▶ **WORK TO BE COMPLETED**: Set out the listing word for word. End with the line that contains "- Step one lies".

▶ **INFORMATION SHOWN**:
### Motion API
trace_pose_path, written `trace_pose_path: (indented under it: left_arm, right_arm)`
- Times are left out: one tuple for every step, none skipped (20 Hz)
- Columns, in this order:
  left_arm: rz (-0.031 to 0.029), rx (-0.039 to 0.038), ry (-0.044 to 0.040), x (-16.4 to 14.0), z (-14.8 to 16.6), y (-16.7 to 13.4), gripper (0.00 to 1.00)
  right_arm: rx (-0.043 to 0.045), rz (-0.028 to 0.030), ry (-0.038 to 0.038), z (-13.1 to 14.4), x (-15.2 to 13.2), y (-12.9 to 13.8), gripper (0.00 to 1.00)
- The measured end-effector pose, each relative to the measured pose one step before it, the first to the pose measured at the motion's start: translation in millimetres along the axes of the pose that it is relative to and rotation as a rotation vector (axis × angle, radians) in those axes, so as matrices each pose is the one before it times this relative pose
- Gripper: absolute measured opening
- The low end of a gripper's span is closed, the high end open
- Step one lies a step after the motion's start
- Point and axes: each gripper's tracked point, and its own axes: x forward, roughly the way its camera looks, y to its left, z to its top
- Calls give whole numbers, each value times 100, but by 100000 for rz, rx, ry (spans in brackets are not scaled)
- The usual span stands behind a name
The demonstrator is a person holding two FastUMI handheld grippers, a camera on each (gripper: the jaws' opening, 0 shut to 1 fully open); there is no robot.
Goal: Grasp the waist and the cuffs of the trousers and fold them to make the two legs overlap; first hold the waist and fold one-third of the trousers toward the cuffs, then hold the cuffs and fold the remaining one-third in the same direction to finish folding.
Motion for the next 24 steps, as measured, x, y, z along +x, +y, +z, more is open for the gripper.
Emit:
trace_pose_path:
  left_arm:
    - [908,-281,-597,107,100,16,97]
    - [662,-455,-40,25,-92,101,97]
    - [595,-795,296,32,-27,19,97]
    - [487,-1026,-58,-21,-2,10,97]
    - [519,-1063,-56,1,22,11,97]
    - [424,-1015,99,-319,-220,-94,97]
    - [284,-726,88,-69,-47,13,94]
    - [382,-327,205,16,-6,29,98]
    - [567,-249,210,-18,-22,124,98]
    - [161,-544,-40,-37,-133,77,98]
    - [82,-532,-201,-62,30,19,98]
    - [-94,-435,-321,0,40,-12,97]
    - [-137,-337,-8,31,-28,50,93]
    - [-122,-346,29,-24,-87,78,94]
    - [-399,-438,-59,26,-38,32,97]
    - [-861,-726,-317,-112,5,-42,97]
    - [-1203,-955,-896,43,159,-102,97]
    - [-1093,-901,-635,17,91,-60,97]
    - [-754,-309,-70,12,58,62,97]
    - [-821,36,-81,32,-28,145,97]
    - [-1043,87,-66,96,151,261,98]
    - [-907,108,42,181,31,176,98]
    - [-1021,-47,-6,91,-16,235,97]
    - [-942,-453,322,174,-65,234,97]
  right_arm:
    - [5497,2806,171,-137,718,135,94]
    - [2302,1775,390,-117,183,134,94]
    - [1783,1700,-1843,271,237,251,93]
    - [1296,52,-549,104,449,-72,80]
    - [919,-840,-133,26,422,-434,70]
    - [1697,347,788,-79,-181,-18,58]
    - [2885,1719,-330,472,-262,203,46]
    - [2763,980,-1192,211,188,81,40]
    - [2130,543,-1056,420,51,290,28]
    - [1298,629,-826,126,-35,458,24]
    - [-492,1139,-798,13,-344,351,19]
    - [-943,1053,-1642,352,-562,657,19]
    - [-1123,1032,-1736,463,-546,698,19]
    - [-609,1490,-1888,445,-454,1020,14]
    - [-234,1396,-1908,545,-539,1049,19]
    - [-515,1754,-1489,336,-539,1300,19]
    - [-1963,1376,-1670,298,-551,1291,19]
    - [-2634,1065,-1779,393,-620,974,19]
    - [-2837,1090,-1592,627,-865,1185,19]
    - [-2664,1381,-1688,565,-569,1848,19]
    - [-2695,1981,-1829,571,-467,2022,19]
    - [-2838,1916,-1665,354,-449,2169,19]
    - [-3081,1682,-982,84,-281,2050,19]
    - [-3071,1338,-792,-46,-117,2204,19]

▶ **TASK SOLUTION**:
### Motion API
trace_pose_path, written `trace_pose_path: (indented under it: left_arm, right_arm)`
- Times are left out: one tuple for every step, none skipped (20 Hz)
- Columns, in this order:
  left_arm: rz (-0.031 to 0.029), rx (-0.039 to 0.038), ry (-0.044 to 0.040), x (-16.4 to 14.0), z (-14.8 to 16.6), y (-16.7 to 13.4), gripper (0.00 to 1.00)
  right_arm: rx (-0.043 to 0.045), rz (-0.028 to 0.030), ry (-0.038 to 0.038), z (-13.1 to 14.4), x (-15.2 to 13.2), y (-12.9 to 13.8), gripper (0.00 to 1.00)
- The measured end-effector pose, each relative to the measured pose one step before it, the first to the pose measured at the motion's start: translation in millimetres along the axes of the pose that it is relative to and rotation as a rotation vector (axis × angle, radians) in those axes, so as matrices each pose is the one before it times this relative pose
- Gripper: absolute measured opening
- The low end of a gripper's span is closed, the high end open
- Step one lies a step after the motion's start

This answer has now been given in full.